Qualcomm has announced its latest generation processor, the Snapdragon 8, Generation 1. It features a host of firsts, including the first 18-bit image signal processor (ISP) made for mobile devices.
The Snapdragon 8 features Qualcomm’s seventh-generation AI engine for what it promises is the fastest and most advanced ever. The company touts it as able to use AI to capture images with better depth thanks to Leica’s Leitz Look mode (designed to recreate the company’s highly sought-after bokeh). It also features the world’s first 18-bit ISP for mobile devices that allows it to capture photos and videos with “extreme” dynamic range for vivid color and clarity reproduction. It can shoot batches of 30 images in low-light environments and merge them together into a single photo with brighter, clearer, and more color.
The company calls its ISP Snapdragon Sight and promises that anyone from photojournalists to hobbyists will find that it is capable of meeting the demands asked of it. Qualcomm says the 18-bit ISP captures over 4,000 times the camera data than its 14-bit predecessor and features computer vision at a data rate of up to 3.2 gigapixels per second.
It’s also a triple ISP, which Qualcomm says means it can capture photos and videos from three separate cameras at the same time. Snapdragon Sight is capable of supporting a sensor up to 200-megapixels from a single lens or up to 36-megapixels from three lenses simultaneously.
More specifically, it can support up to 36-megapixel triple cameras all at 30 frames per second, up to a 64-megapixel and a 36-megapixel pair at 30 frames per second, and a single 108-megapixel sensor at up 30 frames per second. In all three cases, it can perform with zero shutter lag.

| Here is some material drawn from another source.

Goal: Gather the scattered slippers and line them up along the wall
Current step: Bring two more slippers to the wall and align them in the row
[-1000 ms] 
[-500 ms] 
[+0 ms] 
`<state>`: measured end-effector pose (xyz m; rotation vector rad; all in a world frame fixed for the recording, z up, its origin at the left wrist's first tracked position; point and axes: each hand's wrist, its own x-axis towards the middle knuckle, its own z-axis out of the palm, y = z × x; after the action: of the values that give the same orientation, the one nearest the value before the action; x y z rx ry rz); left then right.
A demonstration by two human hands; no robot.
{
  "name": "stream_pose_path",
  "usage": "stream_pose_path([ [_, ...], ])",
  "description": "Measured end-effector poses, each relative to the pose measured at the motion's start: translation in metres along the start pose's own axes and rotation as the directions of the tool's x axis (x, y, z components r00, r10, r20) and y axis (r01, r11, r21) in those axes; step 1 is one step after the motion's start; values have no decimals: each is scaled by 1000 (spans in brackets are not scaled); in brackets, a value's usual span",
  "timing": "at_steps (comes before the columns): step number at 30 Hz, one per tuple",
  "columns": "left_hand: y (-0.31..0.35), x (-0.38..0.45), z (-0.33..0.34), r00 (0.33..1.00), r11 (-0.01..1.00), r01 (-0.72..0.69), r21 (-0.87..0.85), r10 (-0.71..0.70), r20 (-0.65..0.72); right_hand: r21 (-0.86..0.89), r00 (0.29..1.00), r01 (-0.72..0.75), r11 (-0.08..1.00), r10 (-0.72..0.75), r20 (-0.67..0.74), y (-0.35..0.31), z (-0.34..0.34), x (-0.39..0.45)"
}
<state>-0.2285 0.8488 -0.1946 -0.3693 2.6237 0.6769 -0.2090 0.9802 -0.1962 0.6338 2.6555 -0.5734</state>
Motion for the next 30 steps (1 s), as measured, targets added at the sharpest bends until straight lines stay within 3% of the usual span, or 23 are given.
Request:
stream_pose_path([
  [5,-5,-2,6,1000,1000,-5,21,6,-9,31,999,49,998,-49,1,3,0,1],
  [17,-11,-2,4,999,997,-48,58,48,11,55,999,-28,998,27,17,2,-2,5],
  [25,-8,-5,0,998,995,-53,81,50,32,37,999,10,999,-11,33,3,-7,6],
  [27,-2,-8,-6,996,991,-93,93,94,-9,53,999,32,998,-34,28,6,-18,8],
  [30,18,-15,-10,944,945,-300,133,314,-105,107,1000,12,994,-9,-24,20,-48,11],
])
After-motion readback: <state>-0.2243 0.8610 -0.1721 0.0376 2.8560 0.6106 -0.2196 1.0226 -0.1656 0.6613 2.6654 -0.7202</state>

The ISP also has always-on functionality, meaning there is no delay between seeing a photo to capture and capturing it. The technology allows the ISP to always be ready without compromising battery life. Qualcomm also says that it can detect faces and focus extremely quickly.
Snapdragon 8’s ISP can also support 8K HDR video capture and record over a billion shades of color. Video also has the support of Qualcomm’s new Bokeh Engine which adds soft backgrounds to videos, which it describes as like Portrait Mode in still but for movies. This means that any mobile device powered by Snapdragon 8 will have access to a feature very similar if not pretty much exactly the same as Apple’s Cinematic Mode.
Snapdragon 8 also brings up the chip’s AI capabilities, is the world’s first 5G model-RF solution that can reach 10-gigabit download speeds, has the company’s fourth-generation gaming system, and is the world’s first to be compliant with Android Ready Secure Element (SE) Alliance. The company has a full breakdown of all the features coming to Snapdragon 8 on its website.